Karaköy’ün orta yerindeki Fransız Geçidi’yle komşu konsept mağaza Brandzoo’yu açılış tarihi sebebiyle belki şehrin yenisi olarak gösteremeyiz. Ancak sürekli yenilediği markaları ve değişen tasarımıyla kendini “taze” tutmasını da biliyor. Brandzoo tıpkı İstanbul gibi.
brandzoogal1
Ortamı ve dekorasyonu tamamlayan eşyalar ise raflarda sergilenen ürünlerden farksız, yani satıştalar. Bu yüzden her bir ürün satıldığında mekânın dekorasyonu da yeniden değişiyor. Ürünler ise geleneksel Türk motiflerinden vintage koleksiyonlara, son teknoloji aletlerden el yapımı kıyafetlere kadar uzanıyor.
Kahyaoğlu bir araya geliş hikâyelerini şu şekilde anlatıyor: “Her birimiz internetten satış yapıyorduk. Bu sırada tasarımsal her şeyin bir arada sunulduğu bir mekânın olmadığı aklımıza geldi. İnsanlara değişik bir alışveriş deneyimi yaşatma tutkusu dört bir yanımızı sarınca da bu işe el atmaya karar verdik. Brandzoo’nun kurulum aşamasında ise bizimle aynı ruhu paylaşmak isteyen değişik tasarım markalarıyla bir araya gelerek burayı yarattık.”

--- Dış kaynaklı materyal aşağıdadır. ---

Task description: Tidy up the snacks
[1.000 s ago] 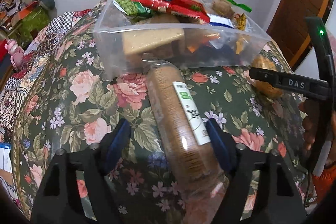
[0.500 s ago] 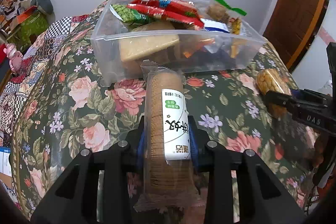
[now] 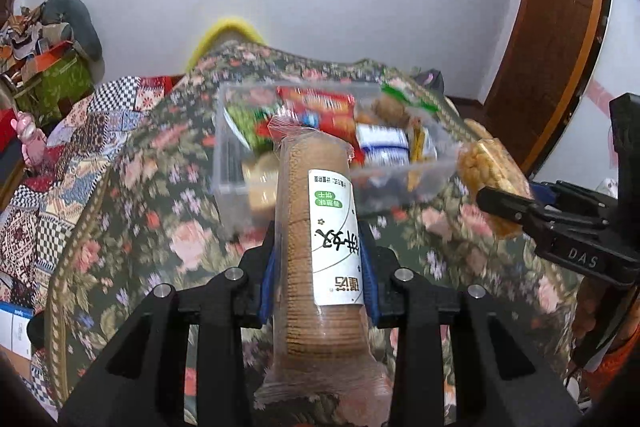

Hedefleri ise müşterilerine keyifli bir ortam sunmak ve Brandzoo tecrübesi yaşatmak. Peki, nedir bu tecrübe? Kendilerini ziyarete gelenlerle birebir iletişim halindeler. Ürünlerde kullanılan malzemelerden fiyatlarına kadar birçok konuda sorular sormaları ve yorumları önemsemeleri müşteri odaklı çalıştıklarının göstergesi.
Mağazanın dört farklı katı ise bizi farklı modlara sokuyor. Girişte bizleri sanatçıların çizdiği tişörtler karşılarken bir üst kat masal dünyasını anımsatıyor. Rengârenk bebekler ve dekorasyon Prenses Günlükleri’ni çağrıştırıyor. Kitap köşesi kütüphane kültürüne vurgu yaparken Oh Seven Days ve Freak Is The New Black gibi markaların sergilendiği kat çok daha “cool” bir öykü anlatıyor.